Louisiana ACLU Executive Director Marjorie Esman says this order goes beyond the scope of what the state constitution allows a governor to do.
"A governor is not permitted, under our system of laws in Louisiana, to create substantive rights.  So, when the governor did that, he violated the Louisiana Constitution which, of course, he is sworn to uphold."

The Louisiana ACLU, Forum for Equality, and 6 individuals are the plaintiffs in this lawsuit.  The governor's office has yet to comment on this case.  Esman says the governor violated the Louisiana Constitution by setting up special protections for those who share his belief on same-sex marriage.

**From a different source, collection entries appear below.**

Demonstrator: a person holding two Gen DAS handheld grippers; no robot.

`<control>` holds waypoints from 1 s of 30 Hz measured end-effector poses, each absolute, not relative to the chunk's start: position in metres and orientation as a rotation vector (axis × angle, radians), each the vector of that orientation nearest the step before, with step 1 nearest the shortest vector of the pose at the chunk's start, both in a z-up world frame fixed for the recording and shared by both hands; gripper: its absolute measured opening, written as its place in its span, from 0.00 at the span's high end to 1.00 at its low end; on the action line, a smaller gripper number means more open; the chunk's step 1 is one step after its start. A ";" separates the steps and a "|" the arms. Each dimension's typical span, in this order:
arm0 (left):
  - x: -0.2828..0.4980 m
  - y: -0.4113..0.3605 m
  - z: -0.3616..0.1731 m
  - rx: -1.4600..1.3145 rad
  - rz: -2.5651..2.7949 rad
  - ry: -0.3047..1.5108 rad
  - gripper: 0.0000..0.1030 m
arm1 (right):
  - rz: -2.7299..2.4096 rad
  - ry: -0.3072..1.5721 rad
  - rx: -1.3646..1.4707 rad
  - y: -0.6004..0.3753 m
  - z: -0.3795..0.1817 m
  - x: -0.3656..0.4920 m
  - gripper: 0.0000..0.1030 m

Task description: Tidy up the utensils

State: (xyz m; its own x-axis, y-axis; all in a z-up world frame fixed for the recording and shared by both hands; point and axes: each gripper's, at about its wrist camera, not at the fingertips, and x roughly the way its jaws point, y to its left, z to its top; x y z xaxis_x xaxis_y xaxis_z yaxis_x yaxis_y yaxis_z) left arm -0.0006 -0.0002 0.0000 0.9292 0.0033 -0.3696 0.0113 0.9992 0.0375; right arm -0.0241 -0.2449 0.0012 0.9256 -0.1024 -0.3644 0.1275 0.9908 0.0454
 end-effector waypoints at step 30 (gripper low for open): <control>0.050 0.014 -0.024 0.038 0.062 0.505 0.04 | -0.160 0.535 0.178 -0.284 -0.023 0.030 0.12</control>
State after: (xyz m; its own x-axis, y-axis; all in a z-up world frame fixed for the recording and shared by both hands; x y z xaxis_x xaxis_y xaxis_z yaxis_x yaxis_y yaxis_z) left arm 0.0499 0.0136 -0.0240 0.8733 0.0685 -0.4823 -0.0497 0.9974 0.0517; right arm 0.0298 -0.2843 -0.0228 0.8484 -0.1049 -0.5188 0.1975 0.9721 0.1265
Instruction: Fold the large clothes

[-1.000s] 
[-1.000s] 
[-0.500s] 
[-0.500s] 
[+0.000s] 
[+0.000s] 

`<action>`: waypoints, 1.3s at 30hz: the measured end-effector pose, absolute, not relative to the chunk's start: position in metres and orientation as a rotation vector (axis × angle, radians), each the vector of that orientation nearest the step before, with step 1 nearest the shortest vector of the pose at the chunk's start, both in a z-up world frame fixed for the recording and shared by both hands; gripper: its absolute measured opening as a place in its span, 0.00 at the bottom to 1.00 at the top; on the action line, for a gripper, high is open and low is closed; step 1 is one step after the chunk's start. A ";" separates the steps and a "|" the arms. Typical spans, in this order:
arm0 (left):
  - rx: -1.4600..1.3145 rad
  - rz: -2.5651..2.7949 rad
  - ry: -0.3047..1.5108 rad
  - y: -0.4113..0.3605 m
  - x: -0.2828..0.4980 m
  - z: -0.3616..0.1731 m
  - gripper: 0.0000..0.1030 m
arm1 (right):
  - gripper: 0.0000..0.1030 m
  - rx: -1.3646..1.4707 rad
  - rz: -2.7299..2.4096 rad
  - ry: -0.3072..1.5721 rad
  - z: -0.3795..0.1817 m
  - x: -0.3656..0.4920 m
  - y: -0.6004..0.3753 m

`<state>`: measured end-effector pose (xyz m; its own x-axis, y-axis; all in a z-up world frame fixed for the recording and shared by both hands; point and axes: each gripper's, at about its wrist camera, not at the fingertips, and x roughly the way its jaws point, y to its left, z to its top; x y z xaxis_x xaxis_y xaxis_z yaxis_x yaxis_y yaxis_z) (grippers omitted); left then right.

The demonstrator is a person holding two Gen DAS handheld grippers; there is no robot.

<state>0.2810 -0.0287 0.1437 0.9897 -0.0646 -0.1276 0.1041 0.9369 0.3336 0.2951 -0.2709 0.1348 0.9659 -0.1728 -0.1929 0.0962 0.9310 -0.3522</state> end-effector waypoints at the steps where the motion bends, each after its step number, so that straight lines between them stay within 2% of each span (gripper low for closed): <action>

"He's creating a favored class of people with an opinion he shares and telling everybody else, 'I'm not going to protect you'."

Jindal’s controversial order prevents the executive branch of state government from taking adverse action against a person or a business for their belief in traditional marriage.  Esman says the State Constitution clearly states what a governor can do and what the legislature can do.

"Only the legislature can make laws.  Only the legislature can create specific rights.  The governor does not have the authority to do that." 
Here's Governor Jindal's response to the lawsuit.

“This Executive Order protects religious liberty. The ACLU used to defend civil liberties, now it appears they attack them. The Left likes to pick and choose which liberties they support at any given time, and it seems to me that religious liberty has fallen out of favor with them.

“Well, I’m not going to be swayed by the latest opinion poll or left wing lawsuit. Religious liberty is fundamental to our freedom as Americans and I will not back down from defending it.”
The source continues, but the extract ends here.